It’s very much expected that new cars won’t be flying off showrooms in the current climate, and the latest figures from Thailand say the same. According to the Federation of Thai Industries (FTI) auto club, car sales fell 65.02% in April to 30,109 units, compared to the same month in 2019.

Last month’s dip is the 11th straight month that domestic car sales shrank after over two years of growth, according to the Bangkok Post, and the reason is of course Covid-19. In March, auto sales slid 41.74% year-on-year.

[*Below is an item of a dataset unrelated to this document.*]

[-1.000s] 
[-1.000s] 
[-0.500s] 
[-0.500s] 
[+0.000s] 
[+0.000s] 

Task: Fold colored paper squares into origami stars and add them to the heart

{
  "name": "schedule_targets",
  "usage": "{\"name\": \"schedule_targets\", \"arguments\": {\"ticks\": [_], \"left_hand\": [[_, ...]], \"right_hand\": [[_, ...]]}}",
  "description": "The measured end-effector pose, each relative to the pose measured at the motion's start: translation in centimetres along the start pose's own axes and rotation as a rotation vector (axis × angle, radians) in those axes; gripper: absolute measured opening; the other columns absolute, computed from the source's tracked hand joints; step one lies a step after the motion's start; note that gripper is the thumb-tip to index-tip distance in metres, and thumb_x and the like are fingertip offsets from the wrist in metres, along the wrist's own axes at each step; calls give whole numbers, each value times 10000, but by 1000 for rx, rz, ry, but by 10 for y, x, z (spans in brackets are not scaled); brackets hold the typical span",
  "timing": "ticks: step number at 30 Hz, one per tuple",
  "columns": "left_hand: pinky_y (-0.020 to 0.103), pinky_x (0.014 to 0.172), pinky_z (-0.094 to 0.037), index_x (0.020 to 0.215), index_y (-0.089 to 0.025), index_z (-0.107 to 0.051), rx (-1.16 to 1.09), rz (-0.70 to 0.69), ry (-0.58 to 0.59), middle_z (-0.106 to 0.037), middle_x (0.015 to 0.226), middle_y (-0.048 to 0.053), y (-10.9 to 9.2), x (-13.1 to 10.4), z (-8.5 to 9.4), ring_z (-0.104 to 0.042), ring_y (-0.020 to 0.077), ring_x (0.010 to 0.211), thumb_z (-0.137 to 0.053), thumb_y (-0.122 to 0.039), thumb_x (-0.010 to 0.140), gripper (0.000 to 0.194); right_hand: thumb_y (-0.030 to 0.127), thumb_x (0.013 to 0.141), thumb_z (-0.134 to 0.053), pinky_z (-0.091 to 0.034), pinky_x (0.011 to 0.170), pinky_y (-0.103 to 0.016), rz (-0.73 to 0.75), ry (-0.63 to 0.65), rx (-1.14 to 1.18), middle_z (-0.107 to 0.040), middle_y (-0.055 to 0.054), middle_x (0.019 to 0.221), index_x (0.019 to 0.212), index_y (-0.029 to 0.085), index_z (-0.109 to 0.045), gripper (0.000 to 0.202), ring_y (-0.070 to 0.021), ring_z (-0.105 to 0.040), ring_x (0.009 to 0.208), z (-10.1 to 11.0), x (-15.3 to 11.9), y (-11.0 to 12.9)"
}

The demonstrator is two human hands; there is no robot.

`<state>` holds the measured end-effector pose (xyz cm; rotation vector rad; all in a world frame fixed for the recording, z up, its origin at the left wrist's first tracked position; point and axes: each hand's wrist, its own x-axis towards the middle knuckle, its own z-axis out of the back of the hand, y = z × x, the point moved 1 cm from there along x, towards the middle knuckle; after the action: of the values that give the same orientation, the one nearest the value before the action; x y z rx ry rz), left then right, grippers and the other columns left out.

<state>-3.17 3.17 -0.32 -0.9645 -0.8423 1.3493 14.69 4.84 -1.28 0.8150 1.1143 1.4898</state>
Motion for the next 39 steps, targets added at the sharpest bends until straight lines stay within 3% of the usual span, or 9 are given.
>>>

Last year, Thai new car sales eased 3.3% to one million units, compared to 2018’s 19.5% climb to 1.05 million units. 2019’s full year decline was the first in three years. It’s expected that 2020 will follow the downward trend.

In April, FTI said that Thailand’s auto production is expected to fall 37% to 1.33 million units this year, and the drop could be as bad as 50% (to one million units) should the Covid-19 crisis drags into June. The latest 1.33 million units forecast consists of 665,000 units for export and 665,000 units for domestic consumption, split evenly. Previous projections were two million units in January and 1.9 million units in March.

In Malaysia, total industry volume (TIV) for Q1 fell 25.61% y-o-y to 106,428 units. The Malaysian Automotive Association has made a downward revision to its 2020 TIV forecast, from 607,000 units to just 400,000. If that comes true, it would be the first time in 13 years that our TIV failed to pass the 500,000 mark.